Work to be completed: Your response should reproduce every line of the entries that contains the word "kindly".

(Dataset records)
####################

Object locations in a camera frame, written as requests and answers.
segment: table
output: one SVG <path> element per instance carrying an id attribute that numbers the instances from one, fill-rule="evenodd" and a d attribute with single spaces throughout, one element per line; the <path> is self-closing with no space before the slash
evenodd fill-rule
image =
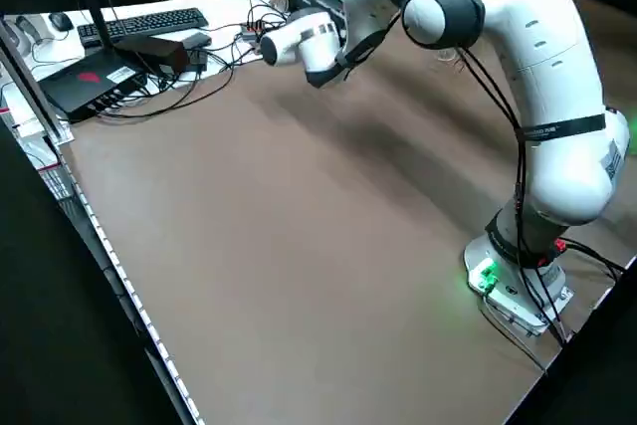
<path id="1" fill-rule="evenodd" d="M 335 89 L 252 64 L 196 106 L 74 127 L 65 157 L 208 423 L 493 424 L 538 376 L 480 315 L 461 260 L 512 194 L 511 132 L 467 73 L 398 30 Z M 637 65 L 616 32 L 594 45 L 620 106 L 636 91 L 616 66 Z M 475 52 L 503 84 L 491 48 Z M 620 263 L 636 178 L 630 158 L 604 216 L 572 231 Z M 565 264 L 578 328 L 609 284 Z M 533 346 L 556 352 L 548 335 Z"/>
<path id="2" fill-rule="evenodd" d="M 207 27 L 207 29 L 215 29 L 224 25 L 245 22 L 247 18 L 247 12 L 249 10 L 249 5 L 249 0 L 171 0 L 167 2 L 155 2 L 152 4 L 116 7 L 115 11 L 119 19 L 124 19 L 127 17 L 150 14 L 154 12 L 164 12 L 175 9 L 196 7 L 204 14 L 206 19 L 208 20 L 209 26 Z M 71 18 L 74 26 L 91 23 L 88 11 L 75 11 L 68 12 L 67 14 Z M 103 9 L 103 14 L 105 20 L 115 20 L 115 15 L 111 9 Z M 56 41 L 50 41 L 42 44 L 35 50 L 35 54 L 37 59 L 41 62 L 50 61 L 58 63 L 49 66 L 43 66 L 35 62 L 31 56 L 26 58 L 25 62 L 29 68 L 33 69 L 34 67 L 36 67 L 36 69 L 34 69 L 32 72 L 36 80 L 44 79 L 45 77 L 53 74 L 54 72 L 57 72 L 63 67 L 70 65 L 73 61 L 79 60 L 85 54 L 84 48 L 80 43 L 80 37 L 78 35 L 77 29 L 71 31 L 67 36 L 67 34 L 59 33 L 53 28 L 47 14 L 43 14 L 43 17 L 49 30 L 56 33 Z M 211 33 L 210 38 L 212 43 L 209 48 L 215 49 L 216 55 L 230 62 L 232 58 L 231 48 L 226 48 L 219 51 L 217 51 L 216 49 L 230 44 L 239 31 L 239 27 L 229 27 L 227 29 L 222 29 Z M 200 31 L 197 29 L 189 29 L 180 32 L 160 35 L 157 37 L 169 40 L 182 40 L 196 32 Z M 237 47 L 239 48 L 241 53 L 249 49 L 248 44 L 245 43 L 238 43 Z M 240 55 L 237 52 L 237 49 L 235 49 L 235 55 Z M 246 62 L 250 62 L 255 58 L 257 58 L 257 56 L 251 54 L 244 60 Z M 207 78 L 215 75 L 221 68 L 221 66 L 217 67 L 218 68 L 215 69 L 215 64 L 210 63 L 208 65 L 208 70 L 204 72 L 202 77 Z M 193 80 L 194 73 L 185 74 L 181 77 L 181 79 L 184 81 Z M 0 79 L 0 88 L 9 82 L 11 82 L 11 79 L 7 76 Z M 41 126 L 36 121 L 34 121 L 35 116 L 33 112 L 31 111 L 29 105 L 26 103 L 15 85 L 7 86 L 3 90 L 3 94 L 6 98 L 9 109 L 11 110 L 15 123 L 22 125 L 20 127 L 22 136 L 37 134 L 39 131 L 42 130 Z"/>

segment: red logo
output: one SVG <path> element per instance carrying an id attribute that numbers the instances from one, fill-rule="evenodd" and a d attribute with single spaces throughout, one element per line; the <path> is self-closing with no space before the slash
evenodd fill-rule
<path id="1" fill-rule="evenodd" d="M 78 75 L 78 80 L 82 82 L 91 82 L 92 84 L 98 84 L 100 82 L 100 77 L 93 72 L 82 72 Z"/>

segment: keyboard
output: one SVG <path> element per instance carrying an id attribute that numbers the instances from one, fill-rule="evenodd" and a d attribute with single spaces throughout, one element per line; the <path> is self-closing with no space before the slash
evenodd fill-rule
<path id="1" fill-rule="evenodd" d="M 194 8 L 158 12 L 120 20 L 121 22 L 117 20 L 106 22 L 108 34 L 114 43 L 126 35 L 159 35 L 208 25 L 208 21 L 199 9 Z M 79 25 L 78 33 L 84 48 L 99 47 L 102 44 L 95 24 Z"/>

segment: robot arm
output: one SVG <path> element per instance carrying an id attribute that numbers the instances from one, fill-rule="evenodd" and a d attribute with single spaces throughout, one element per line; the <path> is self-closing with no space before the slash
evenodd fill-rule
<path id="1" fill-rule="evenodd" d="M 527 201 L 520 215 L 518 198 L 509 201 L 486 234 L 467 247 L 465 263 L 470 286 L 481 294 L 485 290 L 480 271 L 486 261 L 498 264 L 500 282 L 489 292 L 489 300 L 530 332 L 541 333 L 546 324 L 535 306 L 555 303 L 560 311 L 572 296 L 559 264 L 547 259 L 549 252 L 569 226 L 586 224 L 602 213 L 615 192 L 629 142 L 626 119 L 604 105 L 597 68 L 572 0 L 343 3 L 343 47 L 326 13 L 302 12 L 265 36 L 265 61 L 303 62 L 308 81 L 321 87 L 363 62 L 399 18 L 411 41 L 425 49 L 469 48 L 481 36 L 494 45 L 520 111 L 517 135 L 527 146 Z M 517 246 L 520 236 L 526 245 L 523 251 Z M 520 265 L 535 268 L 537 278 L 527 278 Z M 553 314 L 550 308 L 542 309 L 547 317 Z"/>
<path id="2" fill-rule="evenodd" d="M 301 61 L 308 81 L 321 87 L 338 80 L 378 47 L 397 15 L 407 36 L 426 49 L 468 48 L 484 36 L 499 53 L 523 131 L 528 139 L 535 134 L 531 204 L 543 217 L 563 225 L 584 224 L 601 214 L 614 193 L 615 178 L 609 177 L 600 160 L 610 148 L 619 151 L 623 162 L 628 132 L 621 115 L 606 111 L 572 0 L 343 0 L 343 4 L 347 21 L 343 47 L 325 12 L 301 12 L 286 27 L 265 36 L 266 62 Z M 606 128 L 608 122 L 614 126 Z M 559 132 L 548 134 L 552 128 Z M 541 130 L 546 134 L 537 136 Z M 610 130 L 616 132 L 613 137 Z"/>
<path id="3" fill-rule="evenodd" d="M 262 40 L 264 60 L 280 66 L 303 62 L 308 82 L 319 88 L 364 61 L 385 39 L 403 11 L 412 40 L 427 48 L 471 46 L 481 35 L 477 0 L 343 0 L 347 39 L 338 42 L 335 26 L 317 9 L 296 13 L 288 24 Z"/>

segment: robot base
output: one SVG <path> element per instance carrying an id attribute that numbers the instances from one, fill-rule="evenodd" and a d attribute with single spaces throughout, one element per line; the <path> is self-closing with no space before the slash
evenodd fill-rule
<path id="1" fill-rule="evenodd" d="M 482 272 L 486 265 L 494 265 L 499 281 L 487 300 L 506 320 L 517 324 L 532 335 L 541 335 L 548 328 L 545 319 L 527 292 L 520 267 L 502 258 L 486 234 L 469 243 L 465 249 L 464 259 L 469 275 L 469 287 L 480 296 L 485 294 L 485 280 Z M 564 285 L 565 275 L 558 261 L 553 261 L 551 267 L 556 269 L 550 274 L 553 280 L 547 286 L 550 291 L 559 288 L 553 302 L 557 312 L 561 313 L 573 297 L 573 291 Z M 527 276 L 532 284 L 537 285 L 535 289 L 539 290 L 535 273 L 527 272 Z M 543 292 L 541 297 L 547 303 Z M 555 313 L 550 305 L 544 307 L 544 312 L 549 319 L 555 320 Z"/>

####################

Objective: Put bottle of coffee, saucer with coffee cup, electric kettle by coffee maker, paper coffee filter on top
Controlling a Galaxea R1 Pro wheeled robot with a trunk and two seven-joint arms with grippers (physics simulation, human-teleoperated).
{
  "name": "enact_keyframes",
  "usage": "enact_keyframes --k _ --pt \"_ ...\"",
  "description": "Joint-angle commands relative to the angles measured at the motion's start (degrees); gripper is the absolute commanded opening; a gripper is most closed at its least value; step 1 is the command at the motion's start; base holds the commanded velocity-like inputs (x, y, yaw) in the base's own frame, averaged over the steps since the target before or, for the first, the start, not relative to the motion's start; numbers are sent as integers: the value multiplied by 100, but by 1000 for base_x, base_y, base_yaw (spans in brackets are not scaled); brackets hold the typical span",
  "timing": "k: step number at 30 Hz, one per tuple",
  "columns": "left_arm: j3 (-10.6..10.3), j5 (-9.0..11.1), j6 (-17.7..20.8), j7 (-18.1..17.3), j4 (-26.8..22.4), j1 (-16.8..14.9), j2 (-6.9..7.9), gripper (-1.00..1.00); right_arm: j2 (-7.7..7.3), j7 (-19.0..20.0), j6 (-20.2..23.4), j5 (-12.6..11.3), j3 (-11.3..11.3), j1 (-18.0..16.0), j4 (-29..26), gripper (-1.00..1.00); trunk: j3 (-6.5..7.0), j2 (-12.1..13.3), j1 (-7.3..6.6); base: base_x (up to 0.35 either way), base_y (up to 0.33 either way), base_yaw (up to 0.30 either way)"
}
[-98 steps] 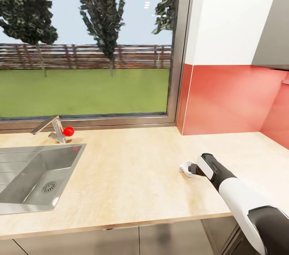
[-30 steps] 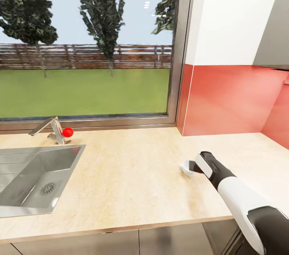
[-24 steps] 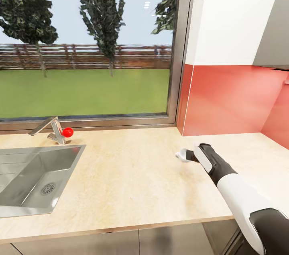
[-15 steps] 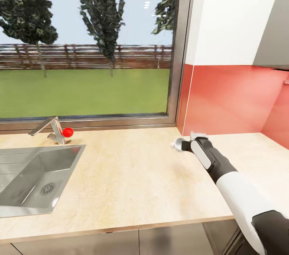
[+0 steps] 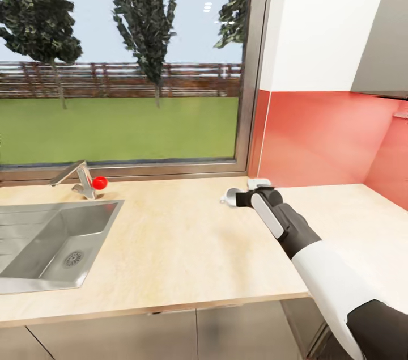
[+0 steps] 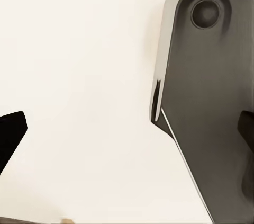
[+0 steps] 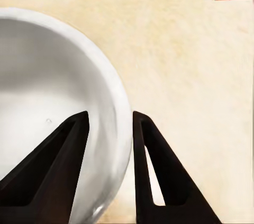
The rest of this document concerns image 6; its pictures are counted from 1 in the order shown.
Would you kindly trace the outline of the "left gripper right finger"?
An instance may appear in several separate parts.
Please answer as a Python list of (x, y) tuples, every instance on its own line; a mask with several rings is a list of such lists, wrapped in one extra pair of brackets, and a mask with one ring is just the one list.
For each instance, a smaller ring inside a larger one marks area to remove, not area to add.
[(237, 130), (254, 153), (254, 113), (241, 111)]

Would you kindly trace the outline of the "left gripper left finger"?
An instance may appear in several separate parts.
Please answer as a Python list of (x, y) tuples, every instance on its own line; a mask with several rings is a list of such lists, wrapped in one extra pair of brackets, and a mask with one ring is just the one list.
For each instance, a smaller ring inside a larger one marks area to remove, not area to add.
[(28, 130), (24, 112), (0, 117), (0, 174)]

####################

Solved exercise:
Would you kindly trace the outline of the "left gripper right finger"?
Would you kindly trace the outline of the "left gripper left finger"?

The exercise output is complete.